Your objective – What is needed is each line of the data below that holds the string "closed".

Supplied material –
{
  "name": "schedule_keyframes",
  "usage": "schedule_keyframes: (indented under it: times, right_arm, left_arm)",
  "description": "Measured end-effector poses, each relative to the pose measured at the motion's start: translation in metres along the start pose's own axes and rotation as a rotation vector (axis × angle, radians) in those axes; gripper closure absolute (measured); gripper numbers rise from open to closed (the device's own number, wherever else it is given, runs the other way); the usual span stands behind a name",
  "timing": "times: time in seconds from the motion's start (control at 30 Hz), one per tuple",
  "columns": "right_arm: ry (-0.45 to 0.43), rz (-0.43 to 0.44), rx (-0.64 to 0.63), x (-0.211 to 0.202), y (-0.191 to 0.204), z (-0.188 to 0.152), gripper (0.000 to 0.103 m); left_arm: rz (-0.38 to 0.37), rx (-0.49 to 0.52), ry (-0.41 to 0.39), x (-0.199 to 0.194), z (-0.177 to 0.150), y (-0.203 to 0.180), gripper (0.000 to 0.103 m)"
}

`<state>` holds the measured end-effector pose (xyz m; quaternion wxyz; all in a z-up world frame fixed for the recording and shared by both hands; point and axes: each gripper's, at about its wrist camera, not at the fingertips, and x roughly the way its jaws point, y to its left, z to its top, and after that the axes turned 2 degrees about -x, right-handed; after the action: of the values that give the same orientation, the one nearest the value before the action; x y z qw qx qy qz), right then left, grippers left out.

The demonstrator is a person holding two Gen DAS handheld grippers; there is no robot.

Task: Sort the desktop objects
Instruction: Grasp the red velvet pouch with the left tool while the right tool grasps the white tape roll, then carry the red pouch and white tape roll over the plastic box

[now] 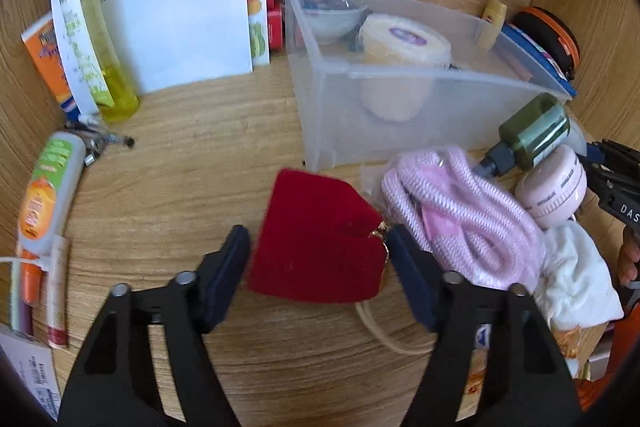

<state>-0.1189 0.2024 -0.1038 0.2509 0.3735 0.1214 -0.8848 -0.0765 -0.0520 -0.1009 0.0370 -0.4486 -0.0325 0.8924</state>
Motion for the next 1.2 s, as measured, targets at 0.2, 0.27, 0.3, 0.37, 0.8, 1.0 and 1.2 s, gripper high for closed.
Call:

Worked solution –
  "description": "Measured end-effector poses, each relative to the pose measured at the motion's start: translation in metres along the start pose's own axes and rotation as a rotation vector (axis × angle, radians) in those axes; gripper closure absolute (measured); gripper numbers rise from open to closed (the device's own number, wherever else it is given, runs the other way); the usual span stands behind a name",
Motion for the next 1.2 s, as measured, targets at 0.2, 0.27, 0.3, 0.37, 0.8, 1.0 and 1.2 s, gripper high for closed.

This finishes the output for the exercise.